Poets and writers all know that the right-sized story is essentially given us, that we actually have little choice about whether we'll be one of those slogging away for years writing the long story long or the singer who suddenly stands to sing an inspired song.
When Valerie Trueblood and I began our discussion about the size of the story almost a decade ago now, she'd just published "What's the Story: Aspects on the Form" in the American Poetry Review. In her essay, Trueblood offers the overview of how born short story writers -- and she is one -- from Katherine Anne Porter to Eudora Welty to Tobias Wolff to Lorrie Moore have been bullied, pushed and bribed by a marketing arm of book publishing that's trying to turn every writer of fiction into a novelist.
Sure, maybe reviews of collections are hard to come by? Maybe a book of short stories might not sell all that well, but beautiful things do sometimes happen, as when an awards committee gets it right and Alice Munro wins the Nobel Prize.
The back-and-forth of our conversation engages us because Valerie Trueblood and I -- in both aptitude and practice -- are diametrical opposites. If a story of mine inevitably ranges outward toward some distant horizon in its need to be inclusive, one of hers will feel exclusive, containing nothing but its own essentials.
So lacking in digressive impulse is a story of Trueblood's that it seems to begin already arriving at its own conclusion, the reader pulled forward so intently she can feel the hum of the ending resonating backward through the words of its first sentence.
Her stories deal frankly with matters of life and death.
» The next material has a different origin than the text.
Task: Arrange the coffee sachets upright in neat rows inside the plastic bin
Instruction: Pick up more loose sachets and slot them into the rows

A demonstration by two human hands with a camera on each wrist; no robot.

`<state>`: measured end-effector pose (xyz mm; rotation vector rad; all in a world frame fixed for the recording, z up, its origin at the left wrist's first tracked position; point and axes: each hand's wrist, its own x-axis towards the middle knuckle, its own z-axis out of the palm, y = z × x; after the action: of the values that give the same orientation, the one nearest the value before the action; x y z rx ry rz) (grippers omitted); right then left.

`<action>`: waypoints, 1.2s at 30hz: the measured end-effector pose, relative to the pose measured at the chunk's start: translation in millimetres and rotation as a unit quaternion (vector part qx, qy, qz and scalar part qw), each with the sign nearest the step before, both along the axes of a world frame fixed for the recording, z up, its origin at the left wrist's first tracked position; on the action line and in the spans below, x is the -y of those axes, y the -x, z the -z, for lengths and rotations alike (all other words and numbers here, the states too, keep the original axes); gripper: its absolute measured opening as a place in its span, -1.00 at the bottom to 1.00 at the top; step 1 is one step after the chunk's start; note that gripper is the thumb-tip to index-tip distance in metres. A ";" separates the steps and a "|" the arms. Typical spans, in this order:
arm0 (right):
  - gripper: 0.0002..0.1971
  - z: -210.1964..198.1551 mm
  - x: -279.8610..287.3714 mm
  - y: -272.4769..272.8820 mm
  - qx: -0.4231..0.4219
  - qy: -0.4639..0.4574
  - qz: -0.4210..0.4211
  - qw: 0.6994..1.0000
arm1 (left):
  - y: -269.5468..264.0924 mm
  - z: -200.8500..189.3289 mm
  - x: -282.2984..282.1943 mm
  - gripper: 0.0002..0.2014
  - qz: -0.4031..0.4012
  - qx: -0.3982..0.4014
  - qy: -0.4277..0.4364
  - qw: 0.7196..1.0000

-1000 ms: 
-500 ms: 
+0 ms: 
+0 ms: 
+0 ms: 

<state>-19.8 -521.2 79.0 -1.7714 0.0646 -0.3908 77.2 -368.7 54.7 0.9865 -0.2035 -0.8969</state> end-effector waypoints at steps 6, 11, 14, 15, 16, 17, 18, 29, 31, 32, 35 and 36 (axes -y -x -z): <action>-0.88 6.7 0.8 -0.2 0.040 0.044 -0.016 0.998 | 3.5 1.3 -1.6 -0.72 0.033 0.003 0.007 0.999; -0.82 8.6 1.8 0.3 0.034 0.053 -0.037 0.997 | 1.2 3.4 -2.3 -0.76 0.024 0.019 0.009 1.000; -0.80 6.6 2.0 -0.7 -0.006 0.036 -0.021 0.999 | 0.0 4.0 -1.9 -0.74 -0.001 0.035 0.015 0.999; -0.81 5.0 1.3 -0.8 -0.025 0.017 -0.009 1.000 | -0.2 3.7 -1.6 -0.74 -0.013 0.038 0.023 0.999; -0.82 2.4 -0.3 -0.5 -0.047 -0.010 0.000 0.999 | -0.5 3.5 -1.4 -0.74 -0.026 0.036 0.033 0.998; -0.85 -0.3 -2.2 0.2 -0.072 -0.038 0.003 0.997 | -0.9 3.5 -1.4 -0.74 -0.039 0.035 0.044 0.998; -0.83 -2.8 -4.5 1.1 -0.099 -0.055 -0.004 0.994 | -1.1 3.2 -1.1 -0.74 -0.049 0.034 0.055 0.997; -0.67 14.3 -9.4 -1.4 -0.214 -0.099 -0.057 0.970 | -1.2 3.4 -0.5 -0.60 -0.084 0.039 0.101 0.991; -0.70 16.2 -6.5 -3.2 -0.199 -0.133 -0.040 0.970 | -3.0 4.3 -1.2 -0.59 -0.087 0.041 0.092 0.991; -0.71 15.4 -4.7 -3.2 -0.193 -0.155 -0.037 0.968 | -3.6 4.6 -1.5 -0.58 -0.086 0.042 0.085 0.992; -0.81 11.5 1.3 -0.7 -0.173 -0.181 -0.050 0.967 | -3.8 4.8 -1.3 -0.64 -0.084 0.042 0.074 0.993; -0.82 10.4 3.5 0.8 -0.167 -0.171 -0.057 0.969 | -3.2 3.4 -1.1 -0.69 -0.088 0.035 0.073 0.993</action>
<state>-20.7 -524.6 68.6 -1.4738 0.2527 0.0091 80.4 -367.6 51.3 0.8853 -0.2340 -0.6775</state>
They are written with the assurance of someone with complete mastery of the form and contain events that feel entirely convincing, in fact, they seem reassuringly inevitable.
Nowhere can these elements be seen more clearly than in Trueblood's new book, Search Party: Stories of Rescue, which has just been nominated for the Pen/Faulkner Award in fiction, and -- yes! -- a prize committee gets it right again!
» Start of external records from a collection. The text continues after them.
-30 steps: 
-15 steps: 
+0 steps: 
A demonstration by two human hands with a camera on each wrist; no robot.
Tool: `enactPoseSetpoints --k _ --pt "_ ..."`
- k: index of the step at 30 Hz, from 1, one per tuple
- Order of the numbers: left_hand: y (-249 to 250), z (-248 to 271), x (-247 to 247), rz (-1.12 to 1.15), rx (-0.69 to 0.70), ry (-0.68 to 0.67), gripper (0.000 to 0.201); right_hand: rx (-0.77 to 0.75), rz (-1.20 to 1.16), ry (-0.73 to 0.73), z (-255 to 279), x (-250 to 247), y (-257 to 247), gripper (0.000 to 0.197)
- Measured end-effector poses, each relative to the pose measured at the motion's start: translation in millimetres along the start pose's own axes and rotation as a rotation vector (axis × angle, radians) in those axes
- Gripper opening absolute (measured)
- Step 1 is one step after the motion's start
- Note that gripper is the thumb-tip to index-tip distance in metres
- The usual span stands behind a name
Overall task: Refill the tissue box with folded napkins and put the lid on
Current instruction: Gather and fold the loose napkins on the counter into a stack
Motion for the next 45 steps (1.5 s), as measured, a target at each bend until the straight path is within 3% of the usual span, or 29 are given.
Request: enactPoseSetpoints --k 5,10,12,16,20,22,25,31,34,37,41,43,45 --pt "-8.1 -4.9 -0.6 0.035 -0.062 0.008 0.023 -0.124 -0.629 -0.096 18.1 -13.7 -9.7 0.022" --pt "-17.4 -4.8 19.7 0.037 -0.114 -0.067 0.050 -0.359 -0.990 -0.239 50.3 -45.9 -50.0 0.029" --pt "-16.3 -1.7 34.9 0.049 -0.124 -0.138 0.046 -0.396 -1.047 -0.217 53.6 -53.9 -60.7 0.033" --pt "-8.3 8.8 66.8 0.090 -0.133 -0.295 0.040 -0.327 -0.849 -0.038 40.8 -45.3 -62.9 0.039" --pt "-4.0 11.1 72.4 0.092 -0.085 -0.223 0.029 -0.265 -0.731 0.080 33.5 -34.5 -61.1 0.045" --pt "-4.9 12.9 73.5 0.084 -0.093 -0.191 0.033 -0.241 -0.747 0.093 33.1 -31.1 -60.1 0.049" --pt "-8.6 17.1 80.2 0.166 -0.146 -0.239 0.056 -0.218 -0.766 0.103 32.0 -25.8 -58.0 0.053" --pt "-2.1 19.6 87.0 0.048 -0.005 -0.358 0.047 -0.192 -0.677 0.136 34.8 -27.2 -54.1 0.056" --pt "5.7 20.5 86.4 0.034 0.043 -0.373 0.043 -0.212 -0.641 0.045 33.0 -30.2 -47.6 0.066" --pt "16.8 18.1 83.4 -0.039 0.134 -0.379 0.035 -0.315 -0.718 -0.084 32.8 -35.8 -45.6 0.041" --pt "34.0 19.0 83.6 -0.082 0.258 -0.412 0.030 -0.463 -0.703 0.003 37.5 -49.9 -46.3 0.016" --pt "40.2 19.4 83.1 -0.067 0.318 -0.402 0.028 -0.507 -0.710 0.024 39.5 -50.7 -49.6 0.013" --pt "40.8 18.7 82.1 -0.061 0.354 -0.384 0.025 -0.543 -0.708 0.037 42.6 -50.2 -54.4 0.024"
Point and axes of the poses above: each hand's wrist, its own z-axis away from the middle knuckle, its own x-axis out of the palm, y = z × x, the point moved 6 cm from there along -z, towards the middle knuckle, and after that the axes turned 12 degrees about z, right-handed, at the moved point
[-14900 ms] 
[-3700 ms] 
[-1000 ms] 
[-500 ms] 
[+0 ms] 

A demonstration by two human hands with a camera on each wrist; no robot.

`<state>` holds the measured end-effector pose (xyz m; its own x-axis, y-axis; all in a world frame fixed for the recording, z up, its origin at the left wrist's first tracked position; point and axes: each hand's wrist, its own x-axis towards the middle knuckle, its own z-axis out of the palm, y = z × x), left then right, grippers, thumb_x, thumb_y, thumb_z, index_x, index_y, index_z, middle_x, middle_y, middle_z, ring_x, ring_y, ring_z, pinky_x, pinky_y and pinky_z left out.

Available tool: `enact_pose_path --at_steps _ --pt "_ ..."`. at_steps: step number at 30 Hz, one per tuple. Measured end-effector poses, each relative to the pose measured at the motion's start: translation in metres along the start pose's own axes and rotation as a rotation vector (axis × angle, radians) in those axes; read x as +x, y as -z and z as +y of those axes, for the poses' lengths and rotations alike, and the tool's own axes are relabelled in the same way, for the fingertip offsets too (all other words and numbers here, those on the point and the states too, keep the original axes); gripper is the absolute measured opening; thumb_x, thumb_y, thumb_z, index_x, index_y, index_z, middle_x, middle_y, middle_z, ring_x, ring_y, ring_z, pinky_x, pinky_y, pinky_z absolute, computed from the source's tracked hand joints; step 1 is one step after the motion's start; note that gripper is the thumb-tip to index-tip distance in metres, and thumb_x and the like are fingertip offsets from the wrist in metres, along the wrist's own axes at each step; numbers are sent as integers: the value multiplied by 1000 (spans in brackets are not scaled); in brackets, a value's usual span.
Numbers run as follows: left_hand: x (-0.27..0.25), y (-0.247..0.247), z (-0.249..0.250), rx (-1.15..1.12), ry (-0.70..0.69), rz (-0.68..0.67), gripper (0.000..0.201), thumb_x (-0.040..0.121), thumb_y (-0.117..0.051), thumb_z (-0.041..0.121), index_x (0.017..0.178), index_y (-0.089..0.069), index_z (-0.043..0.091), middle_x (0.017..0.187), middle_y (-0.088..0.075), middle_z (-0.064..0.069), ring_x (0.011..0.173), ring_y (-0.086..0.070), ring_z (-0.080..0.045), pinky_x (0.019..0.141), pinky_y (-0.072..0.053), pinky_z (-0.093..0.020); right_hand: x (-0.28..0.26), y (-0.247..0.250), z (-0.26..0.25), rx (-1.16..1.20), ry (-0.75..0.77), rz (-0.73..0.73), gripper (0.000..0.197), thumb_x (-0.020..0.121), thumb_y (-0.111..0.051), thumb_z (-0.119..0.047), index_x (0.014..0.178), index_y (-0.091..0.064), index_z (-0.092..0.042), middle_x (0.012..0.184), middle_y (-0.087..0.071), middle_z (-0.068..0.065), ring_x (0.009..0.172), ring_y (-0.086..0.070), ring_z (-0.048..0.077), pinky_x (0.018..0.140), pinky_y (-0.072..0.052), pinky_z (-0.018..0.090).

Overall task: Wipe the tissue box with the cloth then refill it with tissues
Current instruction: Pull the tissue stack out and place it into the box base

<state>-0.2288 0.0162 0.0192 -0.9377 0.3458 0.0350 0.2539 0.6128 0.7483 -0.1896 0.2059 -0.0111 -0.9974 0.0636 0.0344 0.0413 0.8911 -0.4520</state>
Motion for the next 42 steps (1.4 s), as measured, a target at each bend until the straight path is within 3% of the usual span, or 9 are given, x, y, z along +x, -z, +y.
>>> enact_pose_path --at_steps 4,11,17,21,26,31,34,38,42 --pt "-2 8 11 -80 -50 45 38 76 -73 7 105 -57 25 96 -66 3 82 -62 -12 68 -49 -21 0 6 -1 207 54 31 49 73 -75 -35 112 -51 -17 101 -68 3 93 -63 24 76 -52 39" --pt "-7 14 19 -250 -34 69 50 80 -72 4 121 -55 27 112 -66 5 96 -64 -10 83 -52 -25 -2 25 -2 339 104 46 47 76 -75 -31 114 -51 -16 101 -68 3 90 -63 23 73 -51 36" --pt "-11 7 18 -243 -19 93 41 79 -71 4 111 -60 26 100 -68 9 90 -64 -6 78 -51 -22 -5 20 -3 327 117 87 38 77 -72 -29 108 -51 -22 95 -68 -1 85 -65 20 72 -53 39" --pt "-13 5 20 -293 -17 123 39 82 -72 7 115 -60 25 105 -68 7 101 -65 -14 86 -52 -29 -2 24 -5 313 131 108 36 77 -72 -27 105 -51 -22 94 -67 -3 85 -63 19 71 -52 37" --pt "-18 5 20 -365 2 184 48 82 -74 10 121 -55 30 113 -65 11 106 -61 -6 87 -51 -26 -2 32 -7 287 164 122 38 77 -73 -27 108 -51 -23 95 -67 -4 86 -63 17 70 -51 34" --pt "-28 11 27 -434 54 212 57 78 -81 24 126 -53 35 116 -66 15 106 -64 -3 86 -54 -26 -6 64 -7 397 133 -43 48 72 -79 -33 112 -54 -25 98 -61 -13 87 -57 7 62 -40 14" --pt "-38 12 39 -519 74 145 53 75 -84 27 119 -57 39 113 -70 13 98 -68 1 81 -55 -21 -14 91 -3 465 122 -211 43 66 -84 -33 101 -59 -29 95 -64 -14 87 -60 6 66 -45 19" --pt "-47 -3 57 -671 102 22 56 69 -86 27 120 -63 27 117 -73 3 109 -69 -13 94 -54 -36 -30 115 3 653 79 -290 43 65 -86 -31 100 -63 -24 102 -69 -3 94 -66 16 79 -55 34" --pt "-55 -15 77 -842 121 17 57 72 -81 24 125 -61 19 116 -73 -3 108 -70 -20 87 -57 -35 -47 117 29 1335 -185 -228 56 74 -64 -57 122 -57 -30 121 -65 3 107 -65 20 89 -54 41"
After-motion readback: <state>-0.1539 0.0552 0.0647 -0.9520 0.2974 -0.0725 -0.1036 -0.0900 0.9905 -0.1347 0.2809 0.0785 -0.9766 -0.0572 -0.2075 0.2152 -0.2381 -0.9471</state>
The title story is 45 pages long and tells of how, on a blisteringly hot summer's day in the vast farmland of rural Virginia, a small child wanders away from home and is lost for hours that then spool tragically into days. In her distress, the girl's pregnant mom is rushed to the hospital and delivers a baby born so prematurely that she is not expected to live.
The reader becomes involved in this family's duel vulnerability and is riveted to the outcome -- it's as if we've all joined the search party and cannot rest until we know how it all turns out. The potential for such a compounding tragedy is what holds our rapt attention: How could providence be so cruel?
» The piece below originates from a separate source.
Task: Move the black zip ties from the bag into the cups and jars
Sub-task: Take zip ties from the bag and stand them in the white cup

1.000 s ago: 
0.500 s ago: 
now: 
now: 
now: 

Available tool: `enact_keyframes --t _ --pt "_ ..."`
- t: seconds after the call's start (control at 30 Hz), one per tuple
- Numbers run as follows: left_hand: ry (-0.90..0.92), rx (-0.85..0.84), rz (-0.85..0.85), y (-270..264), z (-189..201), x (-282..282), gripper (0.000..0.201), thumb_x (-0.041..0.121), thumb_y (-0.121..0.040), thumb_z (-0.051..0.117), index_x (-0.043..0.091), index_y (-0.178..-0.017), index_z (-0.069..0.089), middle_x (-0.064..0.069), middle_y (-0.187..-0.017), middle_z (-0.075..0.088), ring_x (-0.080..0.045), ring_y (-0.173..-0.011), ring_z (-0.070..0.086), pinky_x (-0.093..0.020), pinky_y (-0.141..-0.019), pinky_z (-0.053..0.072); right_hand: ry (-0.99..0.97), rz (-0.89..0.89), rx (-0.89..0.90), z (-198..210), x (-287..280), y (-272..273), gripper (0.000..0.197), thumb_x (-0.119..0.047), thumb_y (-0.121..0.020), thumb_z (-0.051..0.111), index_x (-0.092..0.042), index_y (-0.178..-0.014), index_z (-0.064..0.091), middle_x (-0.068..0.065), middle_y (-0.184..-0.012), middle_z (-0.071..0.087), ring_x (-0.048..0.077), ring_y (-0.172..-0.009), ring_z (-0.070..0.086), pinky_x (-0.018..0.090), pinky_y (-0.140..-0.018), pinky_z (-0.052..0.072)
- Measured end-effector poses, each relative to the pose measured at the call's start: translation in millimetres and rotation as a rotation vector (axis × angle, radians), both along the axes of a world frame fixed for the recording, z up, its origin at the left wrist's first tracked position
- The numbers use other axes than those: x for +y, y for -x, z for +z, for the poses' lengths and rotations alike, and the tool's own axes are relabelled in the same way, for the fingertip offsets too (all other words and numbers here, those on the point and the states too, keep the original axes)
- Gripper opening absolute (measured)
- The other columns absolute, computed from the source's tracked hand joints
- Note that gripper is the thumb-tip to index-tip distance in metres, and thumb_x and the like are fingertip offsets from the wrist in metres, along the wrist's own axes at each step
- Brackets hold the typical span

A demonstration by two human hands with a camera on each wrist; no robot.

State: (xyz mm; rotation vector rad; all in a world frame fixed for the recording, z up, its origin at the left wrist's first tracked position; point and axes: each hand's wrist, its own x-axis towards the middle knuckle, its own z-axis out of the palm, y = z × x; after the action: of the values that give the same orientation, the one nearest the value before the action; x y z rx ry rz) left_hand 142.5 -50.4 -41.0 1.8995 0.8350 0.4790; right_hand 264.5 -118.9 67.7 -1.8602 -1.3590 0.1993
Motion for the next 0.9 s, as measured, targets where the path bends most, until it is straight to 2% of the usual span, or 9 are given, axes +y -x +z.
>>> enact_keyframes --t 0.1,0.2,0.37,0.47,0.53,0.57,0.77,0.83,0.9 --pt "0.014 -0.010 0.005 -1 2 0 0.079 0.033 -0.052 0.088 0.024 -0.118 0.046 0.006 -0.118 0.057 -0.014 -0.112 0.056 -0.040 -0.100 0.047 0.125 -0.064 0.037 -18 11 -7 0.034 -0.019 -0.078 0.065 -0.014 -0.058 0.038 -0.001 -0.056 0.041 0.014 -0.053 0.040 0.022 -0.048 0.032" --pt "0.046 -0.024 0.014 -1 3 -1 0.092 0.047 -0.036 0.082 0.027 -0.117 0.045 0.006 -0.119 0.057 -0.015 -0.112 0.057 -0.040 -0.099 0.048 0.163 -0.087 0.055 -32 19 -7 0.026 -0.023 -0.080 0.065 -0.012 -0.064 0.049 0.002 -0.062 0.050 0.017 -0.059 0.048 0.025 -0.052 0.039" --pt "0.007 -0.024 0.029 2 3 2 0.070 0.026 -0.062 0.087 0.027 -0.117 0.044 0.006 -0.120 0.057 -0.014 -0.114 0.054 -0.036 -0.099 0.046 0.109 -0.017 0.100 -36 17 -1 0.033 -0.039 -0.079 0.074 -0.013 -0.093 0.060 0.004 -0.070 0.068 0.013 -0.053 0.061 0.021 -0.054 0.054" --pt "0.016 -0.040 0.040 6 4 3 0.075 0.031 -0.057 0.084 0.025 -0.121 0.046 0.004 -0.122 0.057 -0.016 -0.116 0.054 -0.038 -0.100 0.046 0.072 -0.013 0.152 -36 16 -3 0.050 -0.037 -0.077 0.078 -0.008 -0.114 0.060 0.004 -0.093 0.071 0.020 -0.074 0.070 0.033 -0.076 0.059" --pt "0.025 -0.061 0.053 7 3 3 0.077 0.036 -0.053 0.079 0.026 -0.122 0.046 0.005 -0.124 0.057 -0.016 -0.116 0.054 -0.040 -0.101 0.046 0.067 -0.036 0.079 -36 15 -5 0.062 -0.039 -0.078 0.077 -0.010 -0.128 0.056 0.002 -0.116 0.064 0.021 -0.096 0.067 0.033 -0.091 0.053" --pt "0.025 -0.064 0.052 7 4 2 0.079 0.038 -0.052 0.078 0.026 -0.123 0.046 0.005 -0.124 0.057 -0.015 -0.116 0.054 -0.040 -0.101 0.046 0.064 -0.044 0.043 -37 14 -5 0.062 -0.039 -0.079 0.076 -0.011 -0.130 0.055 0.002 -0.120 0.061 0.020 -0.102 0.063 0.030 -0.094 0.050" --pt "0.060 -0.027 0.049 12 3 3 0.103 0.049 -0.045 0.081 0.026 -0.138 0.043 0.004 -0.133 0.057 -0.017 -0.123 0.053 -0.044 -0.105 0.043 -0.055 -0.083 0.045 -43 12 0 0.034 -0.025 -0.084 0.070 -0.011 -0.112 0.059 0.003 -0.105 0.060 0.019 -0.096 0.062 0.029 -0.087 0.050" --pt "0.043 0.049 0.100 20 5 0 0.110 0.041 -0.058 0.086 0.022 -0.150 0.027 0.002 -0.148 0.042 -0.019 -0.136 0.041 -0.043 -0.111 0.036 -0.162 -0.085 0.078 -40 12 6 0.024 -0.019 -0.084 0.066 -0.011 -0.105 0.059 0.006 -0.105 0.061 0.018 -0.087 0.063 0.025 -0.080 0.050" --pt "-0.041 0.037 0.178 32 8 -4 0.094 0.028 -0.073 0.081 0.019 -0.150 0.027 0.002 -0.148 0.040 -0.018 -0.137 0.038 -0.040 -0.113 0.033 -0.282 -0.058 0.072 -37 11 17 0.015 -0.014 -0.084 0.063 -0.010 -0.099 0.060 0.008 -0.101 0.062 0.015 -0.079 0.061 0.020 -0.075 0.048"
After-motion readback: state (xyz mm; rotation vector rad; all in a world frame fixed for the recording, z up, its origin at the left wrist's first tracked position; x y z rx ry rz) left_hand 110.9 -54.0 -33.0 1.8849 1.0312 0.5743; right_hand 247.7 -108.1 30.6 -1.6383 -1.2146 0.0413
But here -- as in real life -- all endings are unpredictable. As the story's surprises are revealed, Time is becoming the spring that flings all involved outward from those initial happenings. The tale of the search party gains force and is carried away into the future as something mythic and expanding and belonging to everyone. All involved are changed by their participation in a collective effort at once herculean and human scaled.
We're left wondering what other species would behave like this, mounting a massive search party when there is no hope? What other species would occupy itself as we do, telling stories to one another or singing songs for no reason other than to bridge the gap?
And we remember, these are stories of rescue.